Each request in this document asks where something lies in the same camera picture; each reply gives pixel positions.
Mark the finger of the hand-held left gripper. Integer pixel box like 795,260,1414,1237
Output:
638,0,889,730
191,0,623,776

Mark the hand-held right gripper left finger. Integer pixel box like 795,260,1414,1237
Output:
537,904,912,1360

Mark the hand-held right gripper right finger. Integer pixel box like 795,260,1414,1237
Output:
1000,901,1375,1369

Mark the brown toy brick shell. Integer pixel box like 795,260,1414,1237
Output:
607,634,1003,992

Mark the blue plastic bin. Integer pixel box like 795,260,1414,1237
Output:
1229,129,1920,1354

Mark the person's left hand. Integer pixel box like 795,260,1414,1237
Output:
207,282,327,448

-----

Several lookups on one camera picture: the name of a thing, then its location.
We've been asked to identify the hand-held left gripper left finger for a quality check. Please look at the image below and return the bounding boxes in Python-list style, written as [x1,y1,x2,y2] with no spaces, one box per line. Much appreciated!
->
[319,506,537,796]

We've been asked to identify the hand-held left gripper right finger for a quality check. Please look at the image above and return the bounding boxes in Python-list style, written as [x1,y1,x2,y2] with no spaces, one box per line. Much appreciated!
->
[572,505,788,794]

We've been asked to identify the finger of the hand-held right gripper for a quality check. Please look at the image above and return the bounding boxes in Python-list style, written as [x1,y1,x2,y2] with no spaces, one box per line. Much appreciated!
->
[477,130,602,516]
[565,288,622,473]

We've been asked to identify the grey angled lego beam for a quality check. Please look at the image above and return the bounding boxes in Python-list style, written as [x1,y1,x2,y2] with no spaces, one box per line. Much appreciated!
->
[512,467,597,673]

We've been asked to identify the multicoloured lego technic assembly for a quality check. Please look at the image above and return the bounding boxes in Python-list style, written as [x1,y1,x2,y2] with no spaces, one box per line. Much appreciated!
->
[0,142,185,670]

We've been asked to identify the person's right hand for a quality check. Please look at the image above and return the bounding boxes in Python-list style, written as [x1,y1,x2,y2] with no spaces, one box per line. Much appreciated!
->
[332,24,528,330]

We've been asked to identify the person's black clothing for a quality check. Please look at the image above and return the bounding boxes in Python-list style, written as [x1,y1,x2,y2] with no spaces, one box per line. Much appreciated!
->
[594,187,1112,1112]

-----

▸ **Problem description**:
The lines above starting at the one that contains "We've been asked to identify the hand-held left gripper left" and ending at the one that contains "We've been asked to identify the grey" must be transcribed exactly, and no other lines may appear.

▸ **Result for this task**:
We've been asked to identify the hand-held left gripper left finger for a quality check. Please look at the image below and return the bounding boxes in Python-list style, written as [x1,y1,x2,y2] with no spaces, one box per line. Much appreciated!
->
[319,506,537,796]

We've been asked to identify the hand-held left gripper right finger for a quality check. Please look at the image above and return the bounding boxes in Python-list style, written as [x1,y1,x2,y2] with no spaces, one box per line. Much appreciated!
->
[572,505,788,794]

We've been asked to identify the finger of the hand-held right gripper for a quality check. Please look at the image above and return the bounding boxes in Python-list style, written as [x1,y1,x2,y2] with no spaces, one box per line. Much appreciated!
->
[477,130,602,516]
[565,288,622,473]

We've been asked to identify the grey angled lego beam for a quality check. Please look at the image above and return the bounding boxes in Python-list style, written as [x1,y1,x2,y2] with no spaces, one box per line. Much appreciated!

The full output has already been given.